- **Exercise description**: Your task is to find every line of the listing that includes "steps" and copy it.
-------- Recorded data
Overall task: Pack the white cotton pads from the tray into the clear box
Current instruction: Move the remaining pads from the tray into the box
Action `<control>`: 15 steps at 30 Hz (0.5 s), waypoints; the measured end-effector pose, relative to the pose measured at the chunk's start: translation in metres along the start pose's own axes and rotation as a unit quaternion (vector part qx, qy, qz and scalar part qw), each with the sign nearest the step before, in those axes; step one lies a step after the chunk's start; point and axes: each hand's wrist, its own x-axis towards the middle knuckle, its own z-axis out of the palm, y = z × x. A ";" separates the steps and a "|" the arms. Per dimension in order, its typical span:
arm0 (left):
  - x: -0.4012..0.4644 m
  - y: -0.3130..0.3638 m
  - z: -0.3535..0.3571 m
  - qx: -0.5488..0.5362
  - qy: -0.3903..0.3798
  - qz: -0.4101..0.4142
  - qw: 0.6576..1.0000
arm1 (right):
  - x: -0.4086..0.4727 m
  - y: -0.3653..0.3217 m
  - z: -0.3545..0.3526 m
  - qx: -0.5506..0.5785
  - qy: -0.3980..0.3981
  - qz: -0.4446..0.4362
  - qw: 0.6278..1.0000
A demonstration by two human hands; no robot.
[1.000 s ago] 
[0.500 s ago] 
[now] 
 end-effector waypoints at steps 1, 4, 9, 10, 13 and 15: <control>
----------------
- **Result of this task**:
Action `<control>`: 15 steps at 30 Hz (0.5 s), waypoints; the measured end-effector pose, relative to the pose measured at the chunk's start: translation in metres along the start pose's own axes and rotation as a unit quaternion (vector part qx, qy, qz and scalar part qw), each with the sign nearest the step before, in those axes; step one lies a step after the chunk's start; point and axes: each hand's wrist, its own x-axis towards the middle knuckle, its own z-axis out of the palm, y = z × x. A ";" separates the steps and a "|" the arms. Per dimension in order, its typical span:
 end-effector waypoints at steps 1, 4, 9, 10, 13 and 15: <control>

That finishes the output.